• **DIRECTIONS FOR THIS TASK**: Retype the listing in full. Change nothing.

• **DATASET SECTION**:
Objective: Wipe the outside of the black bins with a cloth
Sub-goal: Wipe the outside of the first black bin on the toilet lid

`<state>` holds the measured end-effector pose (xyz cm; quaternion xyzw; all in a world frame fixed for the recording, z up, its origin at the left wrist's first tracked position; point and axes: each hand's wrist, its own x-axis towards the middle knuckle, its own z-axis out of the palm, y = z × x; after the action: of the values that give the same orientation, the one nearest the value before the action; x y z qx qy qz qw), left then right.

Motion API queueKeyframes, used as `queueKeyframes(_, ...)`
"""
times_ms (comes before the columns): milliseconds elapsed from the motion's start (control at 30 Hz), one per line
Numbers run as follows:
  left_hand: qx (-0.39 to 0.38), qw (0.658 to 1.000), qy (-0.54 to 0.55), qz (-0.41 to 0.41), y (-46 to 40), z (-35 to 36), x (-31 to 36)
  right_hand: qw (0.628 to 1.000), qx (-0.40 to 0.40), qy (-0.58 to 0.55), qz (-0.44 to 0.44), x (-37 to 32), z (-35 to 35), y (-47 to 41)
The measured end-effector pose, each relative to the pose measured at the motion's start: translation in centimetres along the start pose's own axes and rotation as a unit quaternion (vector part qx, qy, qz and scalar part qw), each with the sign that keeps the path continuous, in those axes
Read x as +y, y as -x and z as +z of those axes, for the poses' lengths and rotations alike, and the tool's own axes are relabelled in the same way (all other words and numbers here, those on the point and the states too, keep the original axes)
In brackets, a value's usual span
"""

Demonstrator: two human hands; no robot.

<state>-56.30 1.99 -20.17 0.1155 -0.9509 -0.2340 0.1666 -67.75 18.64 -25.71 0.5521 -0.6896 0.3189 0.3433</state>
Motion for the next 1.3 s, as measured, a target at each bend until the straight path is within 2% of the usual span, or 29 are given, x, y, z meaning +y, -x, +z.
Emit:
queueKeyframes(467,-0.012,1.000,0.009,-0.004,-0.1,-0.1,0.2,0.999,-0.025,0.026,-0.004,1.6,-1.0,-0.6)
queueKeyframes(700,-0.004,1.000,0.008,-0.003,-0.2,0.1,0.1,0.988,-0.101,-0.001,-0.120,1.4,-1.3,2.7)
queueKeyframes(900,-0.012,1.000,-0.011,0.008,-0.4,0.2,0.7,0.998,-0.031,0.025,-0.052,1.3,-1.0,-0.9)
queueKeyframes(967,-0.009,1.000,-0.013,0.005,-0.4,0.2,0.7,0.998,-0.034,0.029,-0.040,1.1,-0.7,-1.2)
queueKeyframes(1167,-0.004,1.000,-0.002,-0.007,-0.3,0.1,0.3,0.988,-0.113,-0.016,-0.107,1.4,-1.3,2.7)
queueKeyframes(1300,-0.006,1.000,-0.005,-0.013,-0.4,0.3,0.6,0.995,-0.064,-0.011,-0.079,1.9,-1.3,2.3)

• **RESPONSE BOX**:
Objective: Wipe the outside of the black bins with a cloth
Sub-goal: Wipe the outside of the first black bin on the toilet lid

`<state>` holds the measured end-effector pose (xyz cm; quaternion xyzw; all in a world frame fixed for the recording, z up, its origin at the left wrist's first tracked position; point and axes: each hand's wrist, its own x-axis towards the middle knuckle, its own z-axis out of the palm, y = z × x; after the action: of the values that give the same orientation, the one nearest the value before the action; x y z qx qy qz qw), left then right.

Motion API queueKeyframes, used as `queueKeyframes(_, ...)`
"""
times_ms (comes before the columns): milliseconds elapsed from the motion's start (control at 30 Hz), one per line
Numbers run as follows:
  left_hand: qx (-0.39 to 0.38), qw (0.658 to 1.000), qy (-0.54 to 0.55), qz (-0.41 to 0.41), y (-46 to 40), z (-35 to 36), x (-31 to 36)
  right_hand: qw (0.628 to 1.000), qx (-0.40 to 0.40), qy (-0.58 to 0.55), qz (-0.44 to 0.44), x (-37 to 32), z (-35 to 35), y (-47 to 41)
The measured end-effector pose, each relative to the pose measured at the motion's start: translation in centimetres along the start pose's own axes and rotation as a unit quaternion (vector part qx, qy, qz and scalar part qw), each with the sign that keeps the path continuous, in those axes
Read x as +y, y as -x and z as +z of those axes, for the poses' lengths and rotations alike, and the tool's own axes are relabelled in the same way (all other words and numbers here, those on the point and the states too, keep the original axes)
In brackets, a value's usual span
"""

Demonstrator: two human hands; no robot.

<state>-56.30 1.99 -20.17 0.1155 -0.9509 -0.2340 0.1666 -67.75 18.64 -25.71 0.5521 -0.6896 0.3189 0.3433</state>
Motion for the next 1.3 s, as measured, a target at each bend until the straight path is within 2% of the usual span, or 29 are given, x, y, z meaning +y, -x, +z.
Emit:
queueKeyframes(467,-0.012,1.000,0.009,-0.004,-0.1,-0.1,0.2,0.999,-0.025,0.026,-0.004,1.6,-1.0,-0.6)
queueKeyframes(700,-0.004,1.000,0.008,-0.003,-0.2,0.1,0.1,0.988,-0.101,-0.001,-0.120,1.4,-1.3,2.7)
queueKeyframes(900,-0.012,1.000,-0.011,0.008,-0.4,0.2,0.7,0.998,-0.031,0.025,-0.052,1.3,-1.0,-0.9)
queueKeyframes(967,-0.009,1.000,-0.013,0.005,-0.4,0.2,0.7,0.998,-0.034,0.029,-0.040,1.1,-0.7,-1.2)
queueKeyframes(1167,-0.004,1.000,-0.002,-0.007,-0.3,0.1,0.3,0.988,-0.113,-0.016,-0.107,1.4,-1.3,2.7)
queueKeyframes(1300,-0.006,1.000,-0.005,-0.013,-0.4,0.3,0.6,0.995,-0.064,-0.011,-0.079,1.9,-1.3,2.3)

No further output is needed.